Urbanists will tell you that prosperity will eventually radiate out as the economy improves. I doubt it. The truth is more likely to align with the views of Brian Robson. He’s a distinguished professor and has written widely on urban policy. After hearing our American lecturer he told me bluntly that the cities were the future and people from the outlying Lancashire and Yorkshire towns would just have to travel into the metropolises of Leeds, Manchester and Liverpool to get work.

 

I don’t think Brian, who is a very civilised man is completely serious and our rural and semi rural towns will battle on with their efforts to attract specialised jobs and employers who see price advantages in setting up away from the conurbations. However it will be a battle. I was in Bolton recently and admire its magnificent Town Hall and theatre. But when you’ve said that, you’ve said it all. On this particular Saturday teatime the shops were shuttering up and it was impossible to find a decent restaurant. The danger of the current policy is that everything is gravitating to the big cities and out of town shopping malls, leaving our town centres devastated.

 

So as the future is the cities for the time being we had better to the analysis of Bruce Katz and Richard Leese. Americans are very alienated from their central government right now. Washington is almost paralysed as the Democrats and Tea Party Republicans fight themselves to a standstill. Katz quoted one senator who said “It comes to something when the biggest threat to the US government is the US Congress!”

 

According to Katz, into this void come the cities driving growth, education and infrastructure with central government left with social security, defence and regulatory functions. His model is North East Ohio, an area embracing Cleveland, Akron, Youngstown and Caton. He believes the critical mass of urban areas is essential to turning round communities where traditional industries have gone.

 

Richard Leese’s equivalent is the Combined Authority (CA) of Greater Manchester, a model soon to be followed on Merseyside and in West Yorkshire. He claimed the CA had given the area scale to embark on projects like Airport City and the Ethiad Campus in east Manchester. All that was needed, claimed Sir Richard, was for the government to allow real devolution.

 

The power of Katz and Leese arguments can’t be denied but the rest of the North has to be looked after too.

 

MPs QUITTING

 

Its that time in the parliamentary cycle when MPs have to make up their minds about whether they want to vacate their seats ahead of the General Election.

 

Shaun Woodward’s decision to quit as MP for St Helens South and Whiston brings back memories of the controversial way he was “parachuted” into the seat by the New Labour machine in 2001 after defecting from the Tories.

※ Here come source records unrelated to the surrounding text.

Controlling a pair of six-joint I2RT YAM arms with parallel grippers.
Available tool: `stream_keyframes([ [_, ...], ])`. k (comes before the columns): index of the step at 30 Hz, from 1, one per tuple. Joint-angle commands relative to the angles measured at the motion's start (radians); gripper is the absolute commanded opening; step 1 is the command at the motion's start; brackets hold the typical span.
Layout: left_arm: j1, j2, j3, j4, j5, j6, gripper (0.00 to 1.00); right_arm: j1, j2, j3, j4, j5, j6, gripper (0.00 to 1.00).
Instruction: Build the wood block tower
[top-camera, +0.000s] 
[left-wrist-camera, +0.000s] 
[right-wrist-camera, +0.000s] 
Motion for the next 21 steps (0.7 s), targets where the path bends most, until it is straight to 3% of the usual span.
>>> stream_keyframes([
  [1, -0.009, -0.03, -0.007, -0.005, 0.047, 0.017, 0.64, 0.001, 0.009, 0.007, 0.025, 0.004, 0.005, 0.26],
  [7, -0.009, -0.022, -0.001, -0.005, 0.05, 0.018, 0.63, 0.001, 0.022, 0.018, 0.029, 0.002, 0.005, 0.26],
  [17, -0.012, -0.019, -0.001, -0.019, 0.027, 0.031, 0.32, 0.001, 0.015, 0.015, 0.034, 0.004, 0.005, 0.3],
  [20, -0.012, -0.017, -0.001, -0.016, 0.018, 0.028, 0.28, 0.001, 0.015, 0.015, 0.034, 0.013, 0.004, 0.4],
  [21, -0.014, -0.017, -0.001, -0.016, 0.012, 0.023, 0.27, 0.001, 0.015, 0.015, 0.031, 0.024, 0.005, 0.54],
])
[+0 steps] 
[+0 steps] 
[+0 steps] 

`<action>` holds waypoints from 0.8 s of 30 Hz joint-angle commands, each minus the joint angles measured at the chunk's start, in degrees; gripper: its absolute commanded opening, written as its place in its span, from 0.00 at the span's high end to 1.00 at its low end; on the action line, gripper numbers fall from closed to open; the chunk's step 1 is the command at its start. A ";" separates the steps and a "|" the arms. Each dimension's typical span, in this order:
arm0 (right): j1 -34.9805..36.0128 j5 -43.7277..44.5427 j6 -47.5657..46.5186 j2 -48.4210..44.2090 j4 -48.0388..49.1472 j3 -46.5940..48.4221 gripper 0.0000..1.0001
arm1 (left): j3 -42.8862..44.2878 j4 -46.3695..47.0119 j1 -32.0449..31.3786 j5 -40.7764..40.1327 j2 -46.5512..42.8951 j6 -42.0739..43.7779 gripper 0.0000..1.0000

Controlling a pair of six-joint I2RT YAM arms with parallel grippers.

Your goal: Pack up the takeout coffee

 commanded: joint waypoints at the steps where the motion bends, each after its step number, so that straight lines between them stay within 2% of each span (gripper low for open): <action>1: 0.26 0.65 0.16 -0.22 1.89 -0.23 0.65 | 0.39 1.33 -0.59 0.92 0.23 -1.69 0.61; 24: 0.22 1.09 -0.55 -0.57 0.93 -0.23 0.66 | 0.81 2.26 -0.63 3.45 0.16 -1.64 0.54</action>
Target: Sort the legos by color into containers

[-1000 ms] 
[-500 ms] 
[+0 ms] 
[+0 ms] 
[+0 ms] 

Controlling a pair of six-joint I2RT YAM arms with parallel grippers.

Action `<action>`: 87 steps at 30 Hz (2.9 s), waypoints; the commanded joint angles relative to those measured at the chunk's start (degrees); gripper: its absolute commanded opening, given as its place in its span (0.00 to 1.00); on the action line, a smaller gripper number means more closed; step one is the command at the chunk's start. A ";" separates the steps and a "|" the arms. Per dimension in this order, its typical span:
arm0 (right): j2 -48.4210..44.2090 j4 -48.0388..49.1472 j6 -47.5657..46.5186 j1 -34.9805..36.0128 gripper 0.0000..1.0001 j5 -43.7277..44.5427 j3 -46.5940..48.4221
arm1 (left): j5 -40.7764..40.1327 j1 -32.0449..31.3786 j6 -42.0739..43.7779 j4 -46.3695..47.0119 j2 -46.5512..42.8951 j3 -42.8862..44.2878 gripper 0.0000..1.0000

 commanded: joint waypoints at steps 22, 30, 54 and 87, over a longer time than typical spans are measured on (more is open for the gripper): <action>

A mischievous thought enters my head that we could see St Helens council leader Barry Grunewald going for the selection against Marie Rimmer who lost the leadership to him earlier this year.

 

Jack Straw, at the age of 67, has decided to stand down so Blackburn will be getting a new MP for only the third time since 1945. The seat would appropriately be represented by a member of the Asian community.

 

So would Manchester Gorton, but I am told that 83 year old Sir Gerald Kaufman has indicated to wants to stand again. He would be nearly ninety at the end of the next parliament. Perhaps he wants to be Father of the House. The problem is that Michael Meacher (Oldham West) also entered the Commons in 1970.

 

Tory vacancies will be few and far between in the North West this time, but Lorraine Fulbrook is standing down in South Ribble and in Ribble Valley there is the tricky issue of Nigel Evans. Currently sitting as an Independent pending his trial on sex charges, Evans tells me he is confident of being found not guilty and then standing as Conservative candidate at the next election.